Work instruction:
Only the lines below starting at the one that contains "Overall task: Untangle" and ending at the one that contains "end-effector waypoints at" are to be reproduced, exactly and with both ends kept.

Task material section start

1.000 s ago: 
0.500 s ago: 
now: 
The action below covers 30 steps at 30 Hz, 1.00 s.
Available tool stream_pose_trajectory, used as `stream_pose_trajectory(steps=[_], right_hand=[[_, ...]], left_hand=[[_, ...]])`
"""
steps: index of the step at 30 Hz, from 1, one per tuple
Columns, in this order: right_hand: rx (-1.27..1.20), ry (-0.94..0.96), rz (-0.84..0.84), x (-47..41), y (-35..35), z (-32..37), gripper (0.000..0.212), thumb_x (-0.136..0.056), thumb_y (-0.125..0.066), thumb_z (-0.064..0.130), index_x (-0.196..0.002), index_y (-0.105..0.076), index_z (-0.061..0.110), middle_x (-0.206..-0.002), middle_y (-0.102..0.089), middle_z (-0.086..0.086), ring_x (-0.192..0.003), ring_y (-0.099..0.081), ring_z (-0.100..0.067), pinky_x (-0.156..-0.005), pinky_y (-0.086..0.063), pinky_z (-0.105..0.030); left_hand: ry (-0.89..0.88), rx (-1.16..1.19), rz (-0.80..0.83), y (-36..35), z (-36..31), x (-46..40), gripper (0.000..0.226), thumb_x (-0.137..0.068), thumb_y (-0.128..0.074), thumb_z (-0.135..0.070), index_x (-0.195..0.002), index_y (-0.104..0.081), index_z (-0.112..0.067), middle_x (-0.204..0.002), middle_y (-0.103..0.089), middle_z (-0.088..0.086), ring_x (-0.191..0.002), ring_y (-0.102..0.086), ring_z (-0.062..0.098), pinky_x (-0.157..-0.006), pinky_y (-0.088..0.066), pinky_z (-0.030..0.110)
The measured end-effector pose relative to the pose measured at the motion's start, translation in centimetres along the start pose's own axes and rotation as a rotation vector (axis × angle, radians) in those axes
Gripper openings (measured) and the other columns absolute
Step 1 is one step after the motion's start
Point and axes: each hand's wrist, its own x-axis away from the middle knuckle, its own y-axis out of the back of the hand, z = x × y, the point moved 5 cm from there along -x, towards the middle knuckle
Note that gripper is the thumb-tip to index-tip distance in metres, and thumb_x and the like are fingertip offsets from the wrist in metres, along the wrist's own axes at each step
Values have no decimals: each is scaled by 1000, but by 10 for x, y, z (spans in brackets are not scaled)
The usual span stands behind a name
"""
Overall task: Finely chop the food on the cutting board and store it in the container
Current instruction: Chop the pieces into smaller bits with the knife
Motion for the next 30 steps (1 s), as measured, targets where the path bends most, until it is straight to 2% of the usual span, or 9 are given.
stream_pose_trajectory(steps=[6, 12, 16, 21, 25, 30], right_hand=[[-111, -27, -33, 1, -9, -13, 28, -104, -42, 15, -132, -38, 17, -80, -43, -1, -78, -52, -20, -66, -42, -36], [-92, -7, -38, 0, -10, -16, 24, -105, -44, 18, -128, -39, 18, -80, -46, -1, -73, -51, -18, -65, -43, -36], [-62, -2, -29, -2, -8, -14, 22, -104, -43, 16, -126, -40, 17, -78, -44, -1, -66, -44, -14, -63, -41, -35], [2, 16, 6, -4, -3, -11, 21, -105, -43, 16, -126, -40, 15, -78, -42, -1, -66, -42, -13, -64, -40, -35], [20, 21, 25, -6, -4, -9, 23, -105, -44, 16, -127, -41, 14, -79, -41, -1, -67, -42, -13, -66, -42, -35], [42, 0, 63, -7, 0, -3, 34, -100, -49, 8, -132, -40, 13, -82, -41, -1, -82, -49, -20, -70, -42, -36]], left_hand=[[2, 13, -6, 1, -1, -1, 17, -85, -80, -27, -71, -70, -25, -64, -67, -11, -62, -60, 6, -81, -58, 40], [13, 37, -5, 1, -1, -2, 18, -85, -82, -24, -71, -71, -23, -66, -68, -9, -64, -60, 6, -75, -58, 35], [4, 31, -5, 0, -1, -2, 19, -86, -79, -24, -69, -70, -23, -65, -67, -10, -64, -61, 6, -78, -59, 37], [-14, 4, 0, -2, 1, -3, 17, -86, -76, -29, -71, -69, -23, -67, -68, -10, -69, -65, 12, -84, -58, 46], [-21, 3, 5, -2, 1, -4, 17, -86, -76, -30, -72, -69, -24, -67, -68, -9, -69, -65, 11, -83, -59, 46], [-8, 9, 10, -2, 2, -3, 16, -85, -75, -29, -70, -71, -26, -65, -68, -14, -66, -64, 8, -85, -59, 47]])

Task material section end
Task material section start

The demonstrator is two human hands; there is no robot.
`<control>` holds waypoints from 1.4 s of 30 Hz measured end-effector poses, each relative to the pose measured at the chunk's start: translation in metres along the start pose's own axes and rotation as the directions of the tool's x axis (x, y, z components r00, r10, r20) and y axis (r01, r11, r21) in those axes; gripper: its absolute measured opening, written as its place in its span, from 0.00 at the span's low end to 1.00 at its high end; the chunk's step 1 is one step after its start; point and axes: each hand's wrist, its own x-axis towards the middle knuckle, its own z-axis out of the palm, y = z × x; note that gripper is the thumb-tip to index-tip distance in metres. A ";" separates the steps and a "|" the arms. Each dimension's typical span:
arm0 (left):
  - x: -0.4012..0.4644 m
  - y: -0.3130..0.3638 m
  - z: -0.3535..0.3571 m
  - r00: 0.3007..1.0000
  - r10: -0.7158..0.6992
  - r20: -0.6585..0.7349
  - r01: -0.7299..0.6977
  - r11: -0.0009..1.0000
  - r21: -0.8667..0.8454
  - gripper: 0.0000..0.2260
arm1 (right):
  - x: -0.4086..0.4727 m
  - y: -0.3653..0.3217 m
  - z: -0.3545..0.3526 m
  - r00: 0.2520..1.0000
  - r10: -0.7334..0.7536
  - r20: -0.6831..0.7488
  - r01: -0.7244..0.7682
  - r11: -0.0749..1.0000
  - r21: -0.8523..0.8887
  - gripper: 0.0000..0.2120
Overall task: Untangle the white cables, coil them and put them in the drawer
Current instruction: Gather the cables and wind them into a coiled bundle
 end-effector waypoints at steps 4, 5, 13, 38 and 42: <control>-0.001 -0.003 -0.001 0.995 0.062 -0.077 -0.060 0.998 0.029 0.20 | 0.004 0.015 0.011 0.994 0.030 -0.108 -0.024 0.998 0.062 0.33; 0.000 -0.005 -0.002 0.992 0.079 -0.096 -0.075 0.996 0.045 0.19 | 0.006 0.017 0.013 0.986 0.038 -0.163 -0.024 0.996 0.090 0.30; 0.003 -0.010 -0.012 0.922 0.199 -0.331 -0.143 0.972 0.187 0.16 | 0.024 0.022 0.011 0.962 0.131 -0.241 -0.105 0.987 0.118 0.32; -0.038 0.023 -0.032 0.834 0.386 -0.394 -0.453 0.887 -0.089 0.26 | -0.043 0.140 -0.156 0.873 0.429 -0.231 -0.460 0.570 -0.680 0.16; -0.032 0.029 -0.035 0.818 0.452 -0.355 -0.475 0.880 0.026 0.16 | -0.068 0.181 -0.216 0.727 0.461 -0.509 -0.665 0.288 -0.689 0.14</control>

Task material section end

Answer for this exercise:
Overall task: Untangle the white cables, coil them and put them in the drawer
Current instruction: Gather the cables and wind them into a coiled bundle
 end-effector waypoints at steps 4, 5, 13, 38 and 42: <control>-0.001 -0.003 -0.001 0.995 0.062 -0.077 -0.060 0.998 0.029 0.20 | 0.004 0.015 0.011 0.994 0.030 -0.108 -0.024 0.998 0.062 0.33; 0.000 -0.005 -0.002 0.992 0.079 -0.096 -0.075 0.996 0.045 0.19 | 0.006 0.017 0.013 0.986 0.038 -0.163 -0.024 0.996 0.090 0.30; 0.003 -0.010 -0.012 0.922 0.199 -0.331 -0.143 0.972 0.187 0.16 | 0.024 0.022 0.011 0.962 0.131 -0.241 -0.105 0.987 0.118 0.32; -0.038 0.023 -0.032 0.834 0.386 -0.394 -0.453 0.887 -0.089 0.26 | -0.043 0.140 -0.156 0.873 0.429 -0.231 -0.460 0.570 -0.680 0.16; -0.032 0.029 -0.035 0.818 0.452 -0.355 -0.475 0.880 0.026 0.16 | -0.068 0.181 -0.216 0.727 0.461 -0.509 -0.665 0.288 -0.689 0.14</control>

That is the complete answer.